体内の細菌を撃退する主要な抗生物質4選

体内には常在菌が存在しますが、時に有害な細菌が侵入し、体調不良を引き起こすことがあります。体は自然にこれらの細菌と闘うこともありますが、闘えない場合は抗生物質が必要です。抗生物質は細菌感染症に対して有効な薬であり、風邪などウイルス性疾患には効果がありません。

セフェム系抗生物質(Cephalosporins)

セフェム系は最も頻繁に処方される抗生物質クラスで、ペニシリンと構造が似たベータラクタム環を持ち、細菌の細胞壁合成を阻害して殺菌します。耳・鼻・喉・肺・副鼻腔・皮膚などの部位で起こる感染症に用いられ、肺炎、溶連菌性喉頭炎、扁桃炎、気管支炎、皮膚感染症、尿路感染症など幅広く治療します。

ペニシリン系抗生物質(Penicillin)

ペニシリンは1928年にアレクサンダー・フレミングが発見した歴史的抗生物質で、様々な病原菌に対して効果があります。現在でも耳の感染症、喉の感染症、創傷感染などに広く使用されています。

マクロライド系抗生物質(Macrolides)

マクロライド系は細菌の増殖を抑えることで作用し、特に65歳未満の肺炎患者やペニシリンアレルギーのある人に用いられます。投与後2〜3日で症状が改善することが多いですが、下痢、嘔吐、吐き気などの副作用が起こることがあります。
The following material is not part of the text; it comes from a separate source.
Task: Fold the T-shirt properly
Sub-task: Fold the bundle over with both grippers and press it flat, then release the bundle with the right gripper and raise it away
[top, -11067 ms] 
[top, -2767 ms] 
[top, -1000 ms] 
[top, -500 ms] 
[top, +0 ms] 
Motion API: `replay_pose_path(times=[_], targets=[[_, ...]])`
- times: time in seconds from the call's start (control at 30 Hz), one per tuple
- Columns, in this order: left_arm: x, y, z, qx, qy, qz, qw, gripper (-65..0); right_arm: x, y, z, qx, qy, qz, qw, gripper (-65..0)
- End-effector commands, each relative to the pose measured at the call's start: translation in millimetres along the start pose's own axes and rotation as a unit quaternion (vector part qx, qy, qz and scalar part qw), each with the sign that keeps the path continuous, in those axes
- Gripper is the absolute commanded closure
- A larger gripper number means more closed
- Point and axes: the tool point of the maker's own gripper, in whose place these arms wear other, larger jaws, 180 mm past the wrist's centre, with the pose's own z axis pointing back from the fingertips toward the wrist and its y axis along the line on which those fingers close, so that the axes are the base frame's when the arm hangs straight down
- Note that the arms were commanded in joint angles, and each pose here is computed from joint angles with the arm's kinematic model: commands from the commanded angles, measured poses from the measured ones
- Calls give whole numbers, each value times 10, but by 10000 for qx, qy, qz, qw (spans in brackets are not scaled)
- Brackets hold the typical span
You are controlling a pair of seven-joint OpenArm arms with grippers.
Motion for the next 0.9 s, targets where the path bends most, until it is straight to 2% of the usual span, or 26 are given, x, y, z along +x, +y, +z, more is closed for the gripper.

フルオロキノロン系抗生物質(Fluoroquinolones)

フルオロキノロン系は細菌を直接殺すか、増殖を阻止することで感染症を治療します。骨・関節感染、皮膚感染、尿路感染、前立腺炎、重度の耳感染、気管支炎、肺炎、結核、いくつかの性感染症などに有効です。ただし、妊婦や小児への使用は禁忌とされています。